If the server treats usernames case-insensitively, a user could type "Admin" when "admin" exists and still get a server error. Consider !existingUsers.some((u) => u.toLowerCase() === val.toLowerCase()).

---

Minor Issues

9. Boolean(fieldState.invalid) is redundant

user-create.tsx:158,214:

{Boolean(fieldState.invalid) && <FieldError ... />}

fieldState.invalid is already a boolean. Just use {fieldState.invalid && ...}.

10. Inconsistent extractTypedConstraints casting

proto-constraints.ts:186:

return extractStringConstraints(rules.type.value as StringRules, required);

The rules.type.value as T pattern is repeated across all cases. These casts bypass type safety. Consider using a discriminated union narrowing approach or at minimum document why the runtime type is guaranteed.

11. Fallback with no diagnostic

user.ts:31-33:

export const USERNAME_MAX_LENGTH = nameConstraints?.maxLen ?? 128;

If getStringFieldConstraints returns null (e.g., field name changed in proto), the fallback silently uses 128. A console.warn or a more visible assertion would help catch proto schema drift.

---

Addressing Existing Review Comments

• @malinskibeniamin re: bcrypt (user.ts:70): crypto.getRandomValues is the correct API for random value generation on the frontend — bcrypt is for hashing. The actual issue is modulo bias (point 4 above), not the choice of API.

• @malinskibeniamin re: as z.ZodString and protovalidate resolver approach: The concern is valid. The current implementation is essentially a one-directional extraction (proto → Zod at build/import time). A protovalidateResolver that runs at submission time would give you proto validation errors with their original messages, as a second pass after Zod. The current approach works for the simple field-level constraints (min/max length), but the cast problem is real and would benefit from the instanceof guard.

• @malinskibeniamin re: string interpolation at line 156: In the current code, {USERNAME_MAX_LENGTH} at user-create.tsx:155-156 is correctly interpolated in JSX — this appears to have been addressed or was a confusion with an earlier revision.

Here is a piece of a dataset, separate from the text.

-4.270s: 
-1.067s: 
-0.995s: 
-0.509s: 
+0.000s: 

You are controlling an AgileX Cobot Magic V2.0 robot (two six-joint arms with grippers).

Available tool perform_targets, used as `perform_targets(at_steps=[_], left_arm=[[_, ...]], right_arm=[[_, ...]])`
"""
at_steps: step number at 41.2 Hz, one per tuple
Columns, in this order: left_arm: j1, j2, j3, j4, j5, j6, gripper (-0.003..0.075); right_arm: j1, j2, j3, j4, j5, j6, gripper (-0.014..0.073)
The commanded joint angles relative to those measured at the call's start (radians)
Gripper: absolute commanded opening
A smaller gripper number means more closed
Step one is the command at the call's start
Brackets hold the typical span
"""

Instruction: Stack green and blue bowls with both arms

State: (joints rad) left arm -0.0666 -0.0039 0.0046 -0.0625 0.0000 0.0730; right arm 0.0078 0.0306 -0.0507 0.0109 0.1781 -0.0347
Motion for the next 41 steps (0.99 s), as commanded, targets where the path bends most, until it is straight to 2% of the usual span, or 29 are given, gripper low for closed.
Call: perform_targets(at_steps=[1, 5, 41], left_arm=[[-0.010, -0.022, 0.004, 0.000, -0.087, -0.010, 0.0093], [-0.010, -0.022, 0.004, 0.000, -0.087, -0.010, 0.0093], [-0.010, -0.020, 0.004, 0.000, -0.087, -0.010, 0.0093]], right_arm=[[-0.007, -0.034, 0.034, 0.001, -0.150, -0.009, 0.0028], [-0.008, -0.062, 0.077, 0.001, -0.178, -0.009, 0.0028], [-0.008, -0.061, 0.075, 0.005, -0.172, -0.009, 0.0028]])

• @datamali re: visual error pattern inconsistency: The input's error styling appears to come from the Field component's data-invalid attribute and CSS. This is a UI component library concern — the Input component uses aria-invalid for styling, but whether the container turns red vs. just the border depends on how Field/Input styles are applied. Worth aligning with the design system's defined error pattern in a follow-up.

---

Tests

The integration tests in user-create.test.tsx are well-structured and cover the key scenarios. The proto-constraints.test.ts unit tests directly validate the constraint extraction logic against the real proto schema, which is the right approach.

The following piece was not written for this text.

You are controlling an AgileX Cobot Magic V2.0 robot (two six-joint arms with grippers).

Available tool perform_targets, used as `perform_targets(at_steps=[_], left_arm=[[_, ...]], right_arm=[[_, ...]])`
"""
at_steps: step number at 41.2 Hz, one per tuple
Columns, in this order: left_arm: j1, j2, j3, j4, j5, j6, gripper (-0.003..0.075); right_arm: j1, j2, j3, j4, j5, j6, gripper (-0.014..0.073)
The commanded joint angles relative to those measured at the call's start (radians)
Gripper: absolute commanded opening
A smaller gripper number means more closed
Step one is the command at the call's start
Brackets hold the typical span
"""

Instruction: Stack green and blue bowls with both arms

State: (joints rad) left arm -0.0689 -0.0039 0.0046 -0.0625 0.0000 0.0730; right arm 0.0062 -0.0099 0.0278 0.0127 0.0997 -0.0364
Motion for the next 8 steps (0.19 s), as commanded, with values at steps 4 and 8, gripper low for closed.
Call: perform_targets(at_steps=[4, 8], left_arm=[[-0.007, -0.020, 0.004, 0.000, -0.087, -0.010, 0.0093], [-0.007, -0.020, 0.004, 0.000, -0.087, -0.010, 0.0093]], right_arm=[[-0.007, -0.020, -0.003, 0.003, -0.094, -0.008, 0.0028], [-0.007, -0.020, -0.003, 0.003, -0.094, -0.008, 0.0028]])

One gap: there's no test for the Promise.allSettled role assignment failure path. And the as any casts in the test mocks (user-create.test.tsx:88,93,98,102) reduce type safety — typed mock helpers would be better.

---

Summary: The approach is sound but I'd address the user-edit-modals.tsx constraint drift, the schema memoization, and the unsafe ZodString casts before merging. The broader architectural question about using a protovalidateResolver (as discussed in the PR thread) is worth deciding on — but doesn't block this PR if the current scope is intentionally limited to field-length validation.